Presentazione_Scuola_Calcio_Dionisi_Rieti

La nuova scuola calcio Football Club Rieti 1936 FD18 si presenta: “Puntiamo sulla qualità”

(ch.di.) C’è una nuova scuola calcio in città. È la Football Club Rieti1936 FD18: a presentare, questo pomeriggio, la nuova realtà dedicata ai piccoli che vogliono imparare a giocare a calcio – all’interno del campo coperto del rinnovato impianto Gudini di Molino della Salce – Andrea Zamporlini che sarà presidente, Simone Onesti che sarà responsabile tecnico, Gennaro Isaia responsabile dell’attività e Federico Dionisi, garante e promotore dell’iniziativa, attaccante del Frosinone, reatino doc. La nuova realtà nasce dall’esperienza della scuola calcio del Rieti e di quella della scuola calcio “Federico Dionisi di Cantalice”. Un’unione di forze che stuzzica e piace ad alcuni, ma che divide altri. Se effettivamente prima, nell’ampio panorama delle scuole calcio reatine, c’erano due società, adesso ce n’è una nuova che le “riassume”: “Capiamo lo scetticismo e la confusione. Ma una scuola calcio così a Rieti non c’è mai stata. Fateci lavorae, dateci fiducia” ha risposto Dionisi ai genitori che hanno chiesto chiarimenti a 360°. Un’unione di forze dettato soprattutto dai problemi di impiantistica della città: il Gudini, rinnovatissimo, sarà il fulcro delle attività. Mentre il Ciccaglioni “casa” delle attività dellla scuola calcio del Rieti, è inutilizzabile.

UNITO LE FORZEAndrea Zamporlini apre la presentazione, moderata dal giornalista Marco Ferroni: “Sono onorato di far parte qiesto progetto. Non tutti sanno come è andata l’anno scorso: la scuola calcio del Rieti l’abbiamo ripresa e salvata io e Gennaro Isaia. Oggi anche per far fronte l’assenza di impianti, abbiamo unito le forze con Federico Dionisi. Puntiamo alla qualità”. Gli fa eco Gennaro Isaia: “L’anno scorso ci siamo trovati a salvare la scuola calcio del Rieti: diciamocelo, stavamo per sparire. Abbiamo fatto bene, con buoni numeri. Ma in questa stagione c’è bisogno d’altro, anche perché scade la deroga del Ciccaglioni e finché non c’è un santo che ci mette i soldi, quell’impianto è inutilizzabile. Questa nuova scuola calcio, non è lo scontro tra due società, ma una nuova entità. Ci alleneremo al Gudini. Non facciamo business, vogliamo far crescere i bambini”. “Da tempo ragioniamo per arrivare qui – ha detto Simone Onesti – Vogliamo avvicinarci alle realtà romane. Alzare la qualità: per questo non andiamo alla ricerca dei numeri. Percepisco e capisco lo scetticismo: dateci modo di lavorare, giudicateci il 30 giugno 2020″.

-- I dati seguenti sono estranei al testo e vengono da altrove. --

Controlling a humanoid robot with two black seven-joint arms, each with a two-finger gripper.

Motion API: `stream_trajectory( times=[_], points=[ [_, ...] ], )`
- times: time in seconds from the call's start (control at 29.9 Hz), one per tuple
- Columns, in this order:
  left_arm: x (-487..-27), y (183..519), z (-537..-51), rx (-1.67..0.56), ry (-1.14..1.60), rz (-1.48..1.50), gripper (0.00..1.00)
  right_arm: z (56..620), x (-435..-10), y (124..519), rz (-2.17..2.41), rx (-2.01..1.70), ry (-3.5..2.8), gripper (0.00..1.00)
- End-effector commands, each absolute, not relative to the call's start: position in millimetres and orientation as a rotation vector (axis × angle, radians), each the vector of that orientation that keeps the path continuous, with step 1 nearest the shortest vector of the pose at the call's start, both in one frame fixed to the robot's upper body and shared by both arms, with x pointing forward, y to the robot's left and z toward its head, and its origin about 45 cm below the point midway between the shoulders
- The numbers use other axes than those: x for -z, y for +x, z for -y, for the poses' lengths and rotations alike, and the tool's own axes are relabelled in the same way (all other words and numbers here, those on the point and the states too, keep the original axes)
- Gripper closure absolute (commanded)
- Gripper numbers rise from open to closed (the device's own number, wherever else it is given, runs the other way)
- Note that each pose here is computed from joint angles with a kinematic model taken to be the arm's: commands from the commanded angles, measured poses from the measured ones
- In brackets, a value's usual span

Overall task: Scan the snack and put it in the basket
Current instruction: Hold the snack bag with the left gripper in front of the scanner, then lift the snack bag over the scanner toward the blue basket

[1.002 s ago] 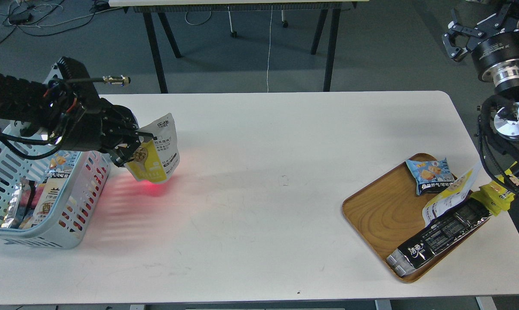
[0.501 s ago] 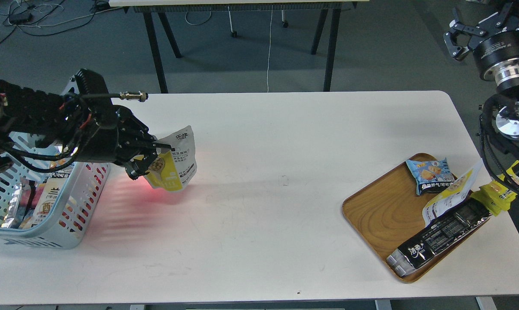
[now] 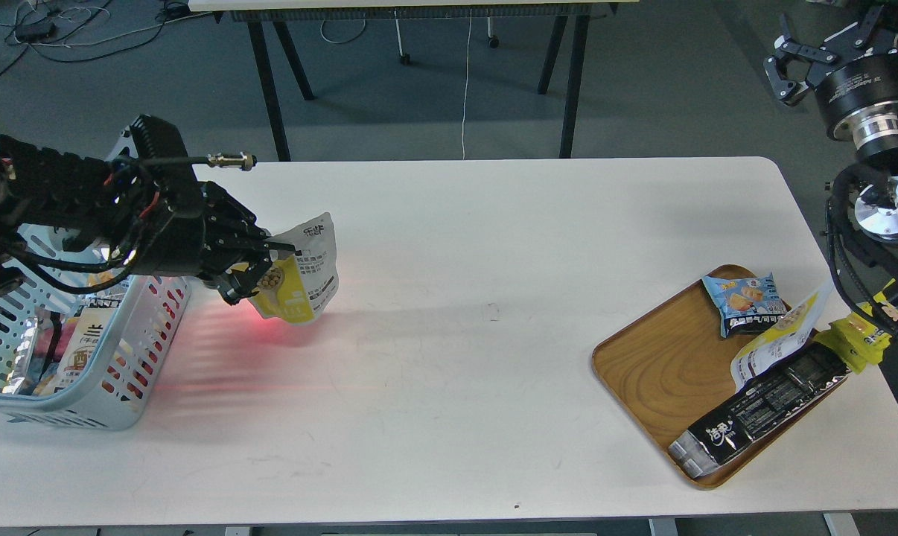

SCUOLA CALCIO PER 220 – Le iscrizioni si aprono il 1° luglio. C’è posto per 220 bambini. “Questa sorta di fusione è un’opportunità. Nè io nè Andrea dobbiamo guadagnarci, vogliamo solo la crescita dei bambini. Fidatevi di noi, puntiamo su trasparenza e lavoro. A Rieti sempre troppe chiacchiere e troppi muri. Io e Zamporlini ci siamo trovati. Una scuola calcio così organizzata a Rieti non c’è mai stata” ha concluso Dionisi. Ora la sfida è mettere tutti d’accordo e fare calcio in serenità. Auguri alla nuova realtà.